* [ACTION ITEM] Print each line exactly, from the one with "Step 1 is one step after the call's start" to the very last line of the listing, and keep the pictures out.

+++ DATA BELOW

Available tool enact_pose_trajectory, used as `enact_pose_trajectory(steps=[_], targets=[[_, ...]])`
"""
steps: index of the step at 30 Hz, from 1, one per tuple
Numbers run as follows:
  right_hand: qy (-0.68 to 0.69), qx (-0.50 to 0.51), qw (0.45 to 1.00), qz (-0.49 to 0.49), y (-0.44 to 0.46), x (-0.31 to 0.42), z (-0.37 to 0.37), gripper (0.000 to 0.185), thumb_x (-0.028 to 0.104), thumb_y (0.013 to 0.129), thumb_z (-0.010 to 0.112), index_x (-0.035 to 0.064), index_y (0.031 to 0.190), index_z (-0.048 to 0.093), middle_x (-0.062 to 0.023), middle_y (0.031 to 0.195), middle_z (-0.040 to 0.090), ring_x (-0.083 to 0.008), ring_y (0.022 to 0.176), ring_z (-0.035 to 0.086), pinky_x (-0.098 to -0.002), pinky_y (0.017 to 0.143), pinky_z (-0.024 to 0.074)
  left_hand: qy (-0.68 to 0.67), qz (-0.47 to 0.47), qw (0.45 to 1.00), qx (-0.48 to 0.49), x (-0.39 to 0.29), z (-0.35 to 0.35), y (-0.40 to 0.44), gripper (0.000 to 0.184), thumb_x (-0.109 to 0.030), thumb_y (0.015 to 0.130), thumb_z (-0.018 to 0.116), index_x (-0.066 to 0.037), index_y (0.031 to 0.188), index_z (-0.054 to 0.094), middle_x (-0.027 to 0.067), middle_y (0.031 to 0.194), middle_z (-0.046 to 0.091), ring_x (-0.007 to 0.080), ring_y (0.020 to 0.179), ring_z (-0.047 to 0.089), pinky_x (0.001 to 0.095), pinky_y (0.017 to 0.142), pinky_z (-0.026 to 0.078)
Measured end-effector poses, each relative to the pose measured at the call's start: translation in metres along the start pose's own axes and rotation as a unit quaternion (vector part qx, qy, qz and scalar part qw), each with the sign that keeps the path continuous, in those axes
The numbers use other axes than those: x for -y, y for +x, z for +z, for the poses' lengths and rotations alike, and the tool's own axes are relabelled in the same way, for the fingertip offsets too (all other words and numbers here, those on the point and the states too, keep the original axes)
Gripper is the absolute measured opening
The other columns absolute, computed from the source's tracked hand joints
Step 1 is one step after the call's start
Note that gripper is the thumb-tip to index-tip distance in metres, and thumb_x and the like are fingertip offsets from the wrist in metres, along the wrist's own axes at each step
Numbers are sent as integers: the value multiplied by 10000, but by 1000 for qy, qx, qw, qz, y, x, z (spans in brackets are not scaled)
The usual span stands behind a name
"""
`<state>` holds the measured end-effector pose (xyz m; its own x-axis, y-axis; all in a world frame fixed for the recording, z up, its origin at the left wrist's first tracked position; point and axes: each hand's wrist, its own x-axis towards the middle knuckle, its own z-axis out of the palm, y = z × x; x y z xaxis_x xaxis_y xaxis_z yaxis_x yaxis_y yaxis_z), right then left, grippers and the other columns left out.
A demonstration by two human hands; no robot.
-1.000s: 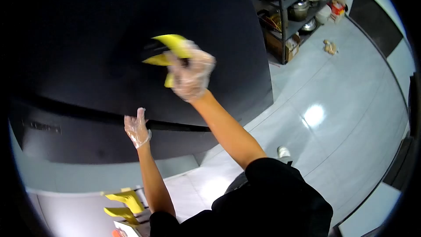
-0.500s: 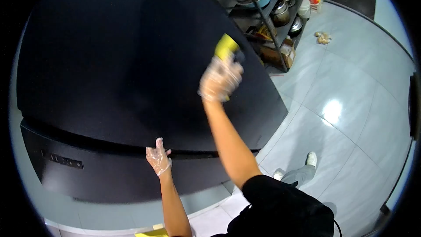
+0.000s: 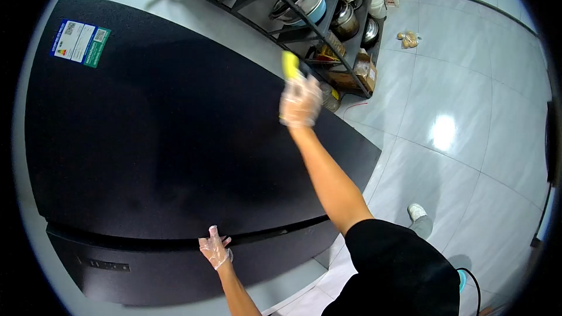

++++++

* [WRITTEN SOLUTION]
Step 1 is one step after the call's start
Note that gripper is the thumb-tip to index-tip distance in metres, and thumb_x and the like are fingertip offsets from the wrist in metres, along the wrist's own axes at each step
Numbers are sent as integers: the value multiplied by 10000, but by 1000 for qy, qx, qw, qz, y, x, z (spans in brackets are not scaled)
The usual span stands behind a name
"""
`<state>` holds the measured end-effector pose (xyz m; its own x-axis, y-axis; all in a world frame fixed for the recording, z up, its origin at the left wrist's first tracked position; point and axes: each hand's wrist, its own x-axis towards the middle knuckle, its own z-axis out of the palm, y = z × x; x y z xaxis_x xaxis_y xaxis_z yaxis_x yaxis_y yaxis_z), right then left, grippers and the other columns left out.
A demonstration by two human hands; no robot.
-1.000s: 
-0.500s: 
+0.000s: 

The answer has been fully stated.